◆ TASK INPUTS:
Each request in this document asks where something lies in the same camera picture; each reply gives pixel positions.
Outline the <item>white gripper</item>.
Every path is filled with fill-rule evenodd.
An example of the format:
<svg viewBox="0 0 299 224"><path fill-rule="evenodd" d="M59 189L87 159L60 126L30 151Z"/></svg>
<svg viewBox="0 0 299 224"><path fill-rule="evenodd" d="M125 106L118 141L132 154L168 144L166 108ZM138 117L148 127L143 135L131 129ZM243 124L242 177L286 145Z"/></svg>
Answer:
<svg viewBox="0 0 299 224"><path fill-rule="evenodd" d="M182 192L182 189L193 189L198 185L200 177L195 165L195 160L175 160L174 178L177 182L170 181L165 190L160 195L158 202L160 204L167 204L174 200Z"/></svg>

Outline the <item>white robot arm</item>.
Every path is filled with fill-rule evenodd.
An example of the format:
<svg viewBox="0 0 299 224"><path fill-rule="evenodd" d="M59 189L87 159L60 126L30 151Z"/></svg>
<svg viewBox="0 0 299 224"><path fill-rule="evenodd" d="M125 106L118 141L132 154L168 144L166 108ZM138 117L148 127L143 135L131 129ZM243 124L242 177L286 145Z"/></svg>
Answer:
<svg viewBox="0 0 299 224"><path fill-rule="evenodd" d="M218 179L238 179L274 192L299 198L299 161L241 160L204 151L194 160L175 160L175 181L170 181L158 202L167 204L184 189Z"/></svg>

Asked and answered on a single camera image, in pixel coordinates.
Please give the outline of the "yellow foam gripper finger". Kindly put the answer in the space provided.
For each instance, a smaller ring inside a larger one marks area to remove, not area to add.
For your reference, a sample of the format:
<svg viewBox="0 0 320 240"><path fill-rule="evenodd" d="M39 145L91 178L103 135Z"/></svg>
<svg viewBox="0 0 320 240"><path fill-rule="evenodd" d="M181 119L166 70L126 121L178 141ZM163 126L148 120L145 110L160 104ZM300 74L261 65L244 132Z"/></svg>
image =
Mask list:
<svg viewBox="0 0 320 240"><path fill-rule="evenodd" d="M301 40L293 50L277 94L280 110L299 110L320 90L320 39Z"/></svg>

◆ WORK ORDER:
From the line that contains "119L166 70L126 121L178" through the final line of the entries above, every line must be reproduced exactly and nothing more.

◆ TASK SOLUTION:
<svg viewBox="0 0 320 240"><path fill-rule="evenodd" d="M181 119L166 70L126 121L178 141ZM163 126L148 120L145 110L160 104ZM300 74L261 65L244 132Z"/></svg>
image =
Mask list:
<svg viewBox="0 0 320 240"><path fill-rule="evenodd" d="M301 40L293 50L277 94L280 110L299 110L320 90L320 39Z"/></svg>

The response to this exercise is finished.